The Lotus Product Introduction Engineering team conducted a study of Web caching and QuickPlace 3.0 performance overall. This study indicated QuickPlace 3.0 is considerably faster than the previous release. For more details, see the LDD Today article "Performance perspectives: Comparing QuickPlace 3.0 with QuickPlace 2.0.8."

Native directory names
Native directory names in QuickPlace 3.0 provides better integration of member management between QuickPlace and other applications that share an external directory for authenticating users. QuickPlace no longer changes the format of names for members who come from an external directory. Using native name format, you can have a Place with multiple users with the same first and last names. Each will be uniquely identified through the native directory. This feature is backward-compatible, to ensure Places built with earlier versions of QuickPlace work with QuickPlace 3.0, even before they have been upgraded.

Clustering support across platforms
The previous release of QuickPlace introduced clustering for Windows NT servers only. QuickPlace 3.0 supports the same clustering functionality (and the related ReplicaMaker command) on all supported server platforms, including AIX and Solaris.

SSL for LDAP directories
You can now set up the QuickPlace 3.0 server to use SSL between the server and the LDAP user directory. This provides a secure communication channel for better security during directory lookups and authentication.

Mapping between QuickPlace and LDAP
If your QuickPlace server is connected to an LDAP user directory, the LDAP and QuickPlace servers might use and understand different properties for the same directory object. You must translate the LDAP server's entries so that the QuickPlace server can understand its information. You translate, or map, the information using XML. To help you do this, QuickPlace 3.0 provides values needed from the directory—first name, last name, phone number, and so on—that you can use to build the table that identifies which QuickPlace values correspond to which LDAP values. For information on mapping to the QuickPlace schema, see the QuickPlace 3.0 Release Notes.

Installation and upgrading
To improve the scalability, manageability, and interoperability of QuickPlace deployments, QuickPlace 3.0 no longer supports a standalone configuration.

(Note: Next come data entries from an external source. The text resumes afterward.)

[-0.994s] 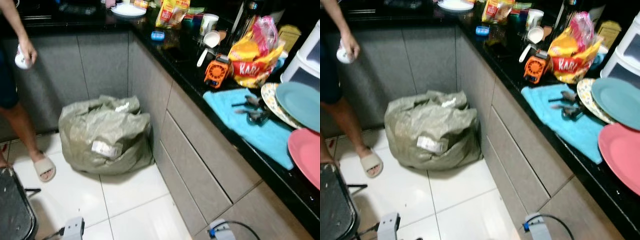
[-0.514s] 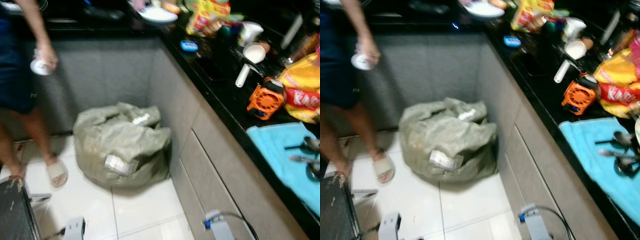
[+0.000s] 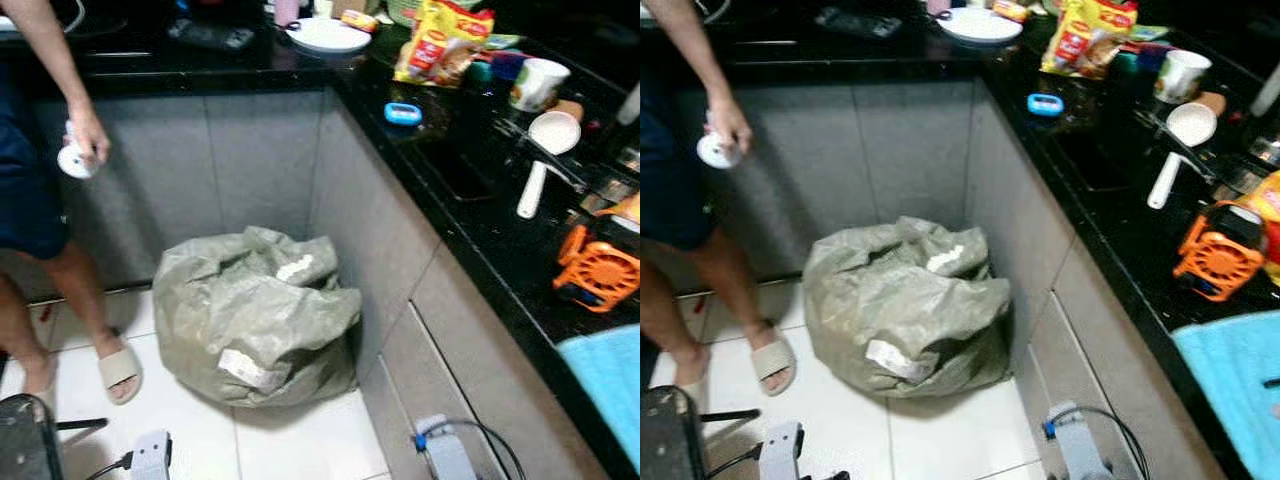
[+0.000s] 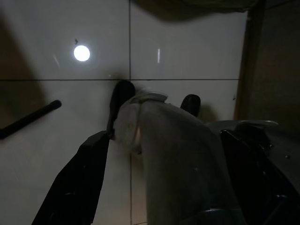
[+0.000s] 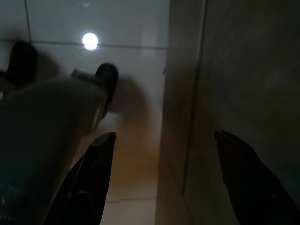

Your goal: Kitchen organization

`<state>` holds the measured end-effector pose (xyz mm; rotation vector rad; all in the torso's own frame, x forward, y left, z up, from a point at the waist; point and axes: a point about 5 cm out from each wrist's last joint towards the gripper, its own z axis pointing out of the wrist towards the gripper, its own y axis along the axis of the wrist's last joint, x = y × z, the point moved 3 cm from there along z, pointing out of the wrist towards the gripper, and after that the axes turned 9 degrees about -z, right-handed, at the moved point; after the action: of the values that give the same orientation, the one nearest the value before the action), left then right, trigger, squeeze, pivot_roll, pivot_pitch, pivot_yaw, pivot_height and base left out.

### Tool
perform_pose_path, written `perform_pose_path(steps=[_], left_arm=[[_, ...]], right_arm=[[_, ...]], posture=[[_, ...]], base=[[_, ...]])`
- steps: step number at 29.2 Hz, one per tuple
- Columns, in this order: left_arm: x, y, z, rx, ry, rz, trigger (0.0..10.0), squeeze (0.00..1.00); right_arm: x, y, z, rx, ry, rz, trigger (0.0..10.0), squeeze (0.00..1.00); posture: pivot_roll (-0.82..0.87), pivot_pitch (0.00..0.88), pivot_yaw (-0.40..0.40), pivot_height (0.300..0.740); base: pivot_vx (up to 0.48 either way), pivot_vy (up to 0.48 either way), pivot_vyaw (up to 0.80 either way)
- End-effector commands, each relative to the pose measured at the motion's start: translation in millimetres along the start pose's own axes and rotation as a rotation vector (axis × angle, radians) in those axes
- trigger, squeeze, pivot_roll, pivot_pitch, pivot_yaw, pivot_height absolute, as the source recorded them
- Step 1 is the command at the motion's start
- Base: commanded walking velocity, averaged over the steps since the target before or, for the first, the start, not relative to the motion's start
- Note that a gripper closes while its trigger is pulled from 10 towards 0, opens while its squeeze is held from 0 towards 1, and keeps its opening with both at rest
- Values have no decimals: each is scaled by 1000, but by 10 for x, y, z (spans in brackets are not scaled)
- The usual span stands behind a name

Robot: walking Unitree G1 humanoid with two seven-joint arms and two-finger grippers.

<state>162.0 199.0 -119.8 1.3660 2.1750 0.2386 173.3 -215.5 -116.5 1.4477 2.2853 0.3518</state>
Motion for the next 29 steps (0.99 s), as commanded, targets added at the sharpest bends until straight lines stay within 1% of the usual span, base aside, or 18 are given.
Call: perform_pose_path(steps=[1,3,5,9,14,29], left_arm=[[14,-60,-7,22,4,2,10000,0],[13,-64,-7,23,3,2,10000,0],[13,-72,-8,24,3,-1,10000,0],[13,-78,-9,25,0,-2,10000,0],[14,-86,-12,30,-3,6,10000,0],[14,-124,-16,45,-9,10,10000,0]], right_arm=[[16,-103,-13,31,5,27,10000,0],[23,-108,-13,34,9,25,10000,0],[49,-126,-12,47,25,15,10000,0],[56,-149,-15,58,28,24,10000,0],[47,-234,-28,100,22,30,10000,0],[75,-334,-45,146,43,37,10000,0]], posture=[[85,69,-38,740],[85,69,-39,740],[84,71,-39,740],[84,70,-39,740],[86,72,-37,740],[84,73,-40,740]], base=[[0,0,0],[0,0,0],[0,0,-563],[0,0,-791],[0,0,-788],[0,0,-788]])
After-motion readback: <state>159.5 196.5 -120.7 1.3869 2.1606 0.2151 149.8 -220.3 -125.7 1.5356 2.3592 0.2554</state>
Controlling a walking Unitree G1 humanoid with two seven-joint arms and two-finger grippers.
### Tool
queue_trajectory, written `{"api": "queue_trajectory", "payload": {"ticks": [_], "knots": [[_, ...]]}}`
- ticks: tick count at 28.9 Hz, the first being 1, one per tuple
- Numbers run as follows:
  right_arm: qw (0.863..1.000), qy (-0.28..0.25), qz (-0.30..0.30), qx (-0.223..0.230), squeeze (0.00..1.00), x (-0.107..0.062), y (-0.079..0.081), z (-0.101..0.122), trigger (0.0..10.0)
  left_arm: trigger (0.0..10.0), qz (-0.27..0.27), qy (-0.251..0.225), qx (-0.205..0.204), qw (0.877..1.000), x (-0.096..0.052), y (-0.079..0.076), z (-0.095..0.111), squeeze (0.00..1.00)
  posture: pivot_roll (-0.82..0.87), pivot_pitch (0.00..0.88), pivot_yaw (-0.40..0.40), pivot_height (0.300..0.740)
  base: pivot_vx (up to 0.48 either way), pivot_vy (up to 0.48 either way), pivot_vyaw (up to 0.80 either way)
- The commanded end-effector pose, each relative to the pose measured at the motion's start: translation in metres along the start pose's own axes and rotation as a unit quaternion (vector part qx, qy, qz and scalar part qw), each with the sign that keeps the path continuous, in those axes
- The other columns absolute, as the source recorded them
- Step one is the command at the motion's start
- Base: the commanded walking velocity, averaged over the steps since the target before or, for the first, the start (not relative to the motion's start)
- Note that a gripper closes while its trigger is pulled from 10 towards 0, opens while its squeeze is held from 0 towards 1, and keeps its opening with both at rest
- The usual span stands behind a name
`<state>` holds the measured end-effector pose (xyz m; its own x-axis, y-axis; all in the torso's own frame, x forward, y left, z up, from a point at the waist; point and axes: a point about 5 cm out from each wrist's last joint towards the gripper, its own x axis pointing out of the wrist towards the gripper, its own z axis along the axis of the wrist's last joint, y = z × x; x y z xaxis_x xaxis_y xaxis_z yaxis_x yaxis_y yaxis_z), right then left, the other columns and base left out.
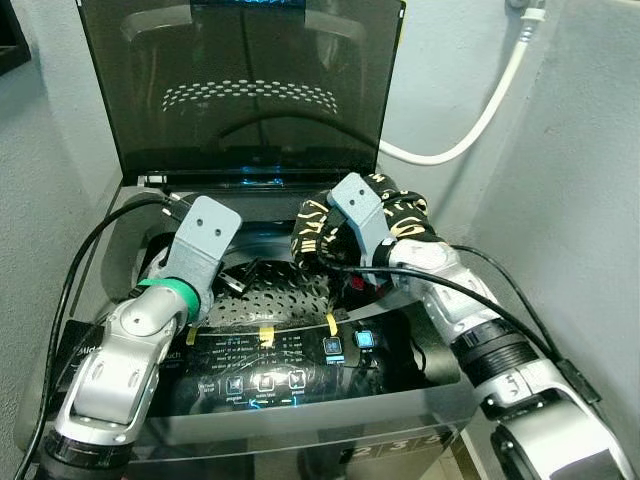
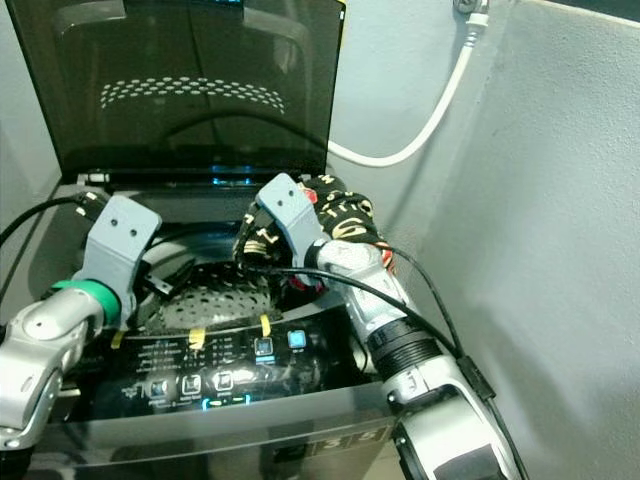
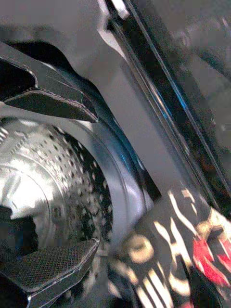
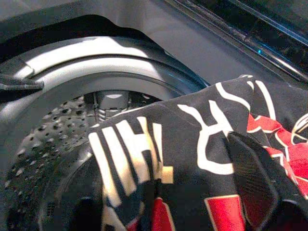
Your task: Clothes washing
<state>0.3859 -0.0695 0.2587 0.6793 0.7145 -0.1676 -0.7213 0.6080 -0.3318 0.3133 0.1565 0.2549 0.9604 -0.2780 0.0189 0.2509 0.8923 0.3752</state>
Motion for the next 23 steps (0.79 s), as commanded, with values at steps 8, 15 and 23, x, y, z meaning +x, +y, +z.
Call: {"api": "queue_trajectory", "payload": {"ticks": [8,15,23], "knots": [[0.999,-0.039,0.010,-0.016,0.00,-0.015,-0.012,0.032,10.0,10.0,-0.055,0.021,-0.013,0.998,-0.003,-0.013,-0.001,0.00,0.03,0.068,0.024,0.740,0.000,0.000,0.00],[0.993,-0.068,-0.083,-0.046,1.00,-0.038,-0.051,0.057,10.0,10.0,-0.072,0.046,-0.041,0.995,-0.008,-0.016,-0.004,0.00,0.03,0.070,0.029,0.740,0.000,0.000,0.00],[0.992,0.004,-0.109,-0.060,1.00,-0.038,-0.052,0.019,10.0,10.0,-0.048,0.084,-0.039,0.995,-0.024,-0.004,-0.019,0.00,0.04,0.065,0.023,0.740,0.000,0.000,0.00]]}}
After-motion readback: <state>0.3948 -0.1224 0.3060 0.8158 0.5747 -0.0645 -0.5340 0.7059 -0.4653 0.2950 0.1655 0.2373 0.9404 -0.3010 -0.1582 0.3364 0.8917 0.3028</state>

QuickPlace 3.0 must always be installed in an overlay configuration on a Domino 5.0.10 server.

We've also separated install, server setup, and the upgrade processes. (These were previously combined in a single procedure.) This helps minimize server downtime. You can now bring down the server only to install QuickPlace 3.0 and immediately bring it back up. You can then upgrade your server, Places, and PlaceTypes without bringing down the server. In addition, you can upgrade in stages, upgrading only certain Places and PlaceTypes at a time.

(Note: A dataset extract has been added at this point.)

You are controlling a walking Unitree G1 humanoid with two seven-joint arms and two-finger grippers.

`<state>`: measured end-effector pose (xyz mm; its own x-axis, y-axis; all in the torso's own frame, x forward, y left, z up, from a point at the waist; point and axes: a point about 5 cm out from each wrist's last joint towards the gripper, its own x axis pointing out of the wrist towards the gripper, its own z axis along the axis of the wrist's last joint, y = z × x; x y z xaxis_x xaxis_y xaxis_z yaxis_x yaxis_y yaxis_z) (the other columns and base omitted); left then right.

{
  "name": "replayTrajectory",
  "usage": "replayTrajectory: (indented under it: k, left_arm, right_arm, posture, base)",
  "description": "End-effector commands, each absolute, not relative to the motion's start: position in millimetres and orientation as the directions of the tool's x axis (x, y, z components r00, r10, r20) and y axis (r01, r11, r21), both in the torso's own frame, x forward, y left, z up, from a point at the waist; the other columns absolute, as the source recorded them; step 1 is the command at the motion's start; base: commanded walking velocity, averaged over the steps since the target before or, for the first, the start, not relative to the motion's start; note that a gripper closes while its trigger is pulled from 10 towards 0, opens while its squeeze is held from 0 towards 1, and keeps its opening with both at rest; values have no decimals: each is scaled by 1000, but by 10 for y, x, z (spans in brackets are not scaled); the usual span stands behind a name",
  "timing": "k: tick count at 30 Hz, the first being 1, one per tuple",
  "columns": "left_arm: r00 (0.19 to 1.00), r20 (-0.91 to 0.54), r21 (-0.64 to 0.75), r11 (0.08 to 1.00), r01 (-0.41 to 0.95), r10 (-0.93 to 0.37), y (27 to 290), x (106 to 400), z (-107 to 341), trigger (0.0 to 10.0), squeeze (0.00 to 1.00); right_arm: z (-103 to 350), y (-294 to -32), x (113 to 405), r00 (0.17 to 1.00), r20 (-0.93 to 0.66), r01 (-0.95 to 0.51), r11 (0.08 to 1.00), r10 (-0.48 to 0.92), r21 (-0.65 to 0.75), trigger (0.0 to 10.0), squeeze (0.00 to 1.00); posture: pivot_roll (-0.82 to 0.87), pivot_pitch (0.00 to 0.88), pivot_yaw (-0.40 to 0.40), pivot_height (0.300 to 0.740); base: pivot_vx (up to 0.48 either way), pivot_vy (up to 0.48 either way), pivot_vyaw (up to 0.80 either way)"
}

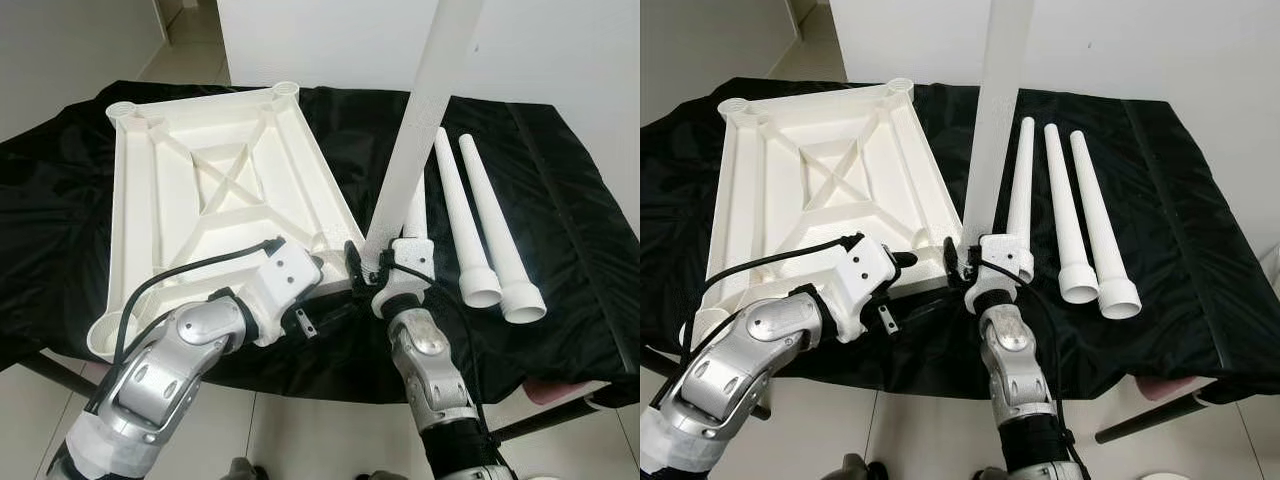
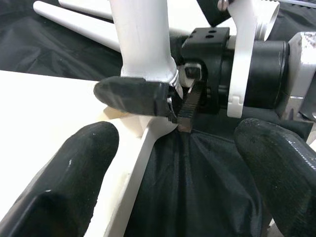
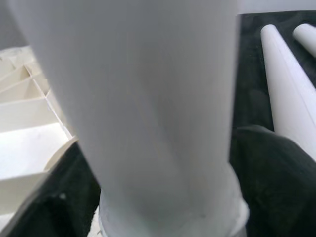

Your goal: Building children table

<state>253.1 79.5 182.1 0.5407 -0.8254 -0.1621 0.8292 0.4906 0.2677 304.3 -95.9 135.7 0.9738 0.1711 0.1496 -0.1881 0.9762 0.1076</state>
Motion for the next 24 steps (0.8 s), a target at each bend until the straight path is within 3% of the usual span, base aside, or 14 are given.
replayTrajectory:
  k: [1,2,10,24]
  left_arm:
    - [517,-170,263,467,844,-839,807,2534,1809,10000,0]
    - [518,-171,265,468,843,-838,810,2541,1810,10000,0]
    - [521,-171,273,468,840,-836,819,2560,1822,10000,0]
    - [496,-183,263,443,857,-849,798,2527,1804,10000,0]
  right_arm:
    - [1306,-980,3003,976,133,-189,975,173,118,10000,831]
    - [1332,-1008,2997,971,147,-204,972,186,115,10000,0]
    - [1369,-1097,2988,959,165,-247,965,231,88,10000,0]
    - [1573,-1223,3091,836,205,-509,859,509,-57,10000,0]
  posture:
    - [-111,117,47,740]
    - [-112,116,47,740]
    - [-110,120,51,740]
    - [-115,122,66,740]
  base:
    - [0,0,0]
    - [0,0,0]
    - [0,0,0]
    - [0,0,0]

QuickPlace 3.0: Something for everyone
Our ultimate goal for QuickPlace 3.0 is to provide added value to all involved in using, designing, and administering QuickPlace. Users will enjoy the wide array of new features such as My Places and Search Places. Developers will welcome the streamlined PlaceType refresh. Administrators will find their jobs easier using new tools such as the Place Catalog and QPTool. And everybody should benefit from usability and performance enhancements such as Web caching. All these features combine to make QuickPlace 3.0 an even better tool for your high-performing teams to communicate and collaborate, helping ensure your entire corporation runs as fast and efficiently as possible.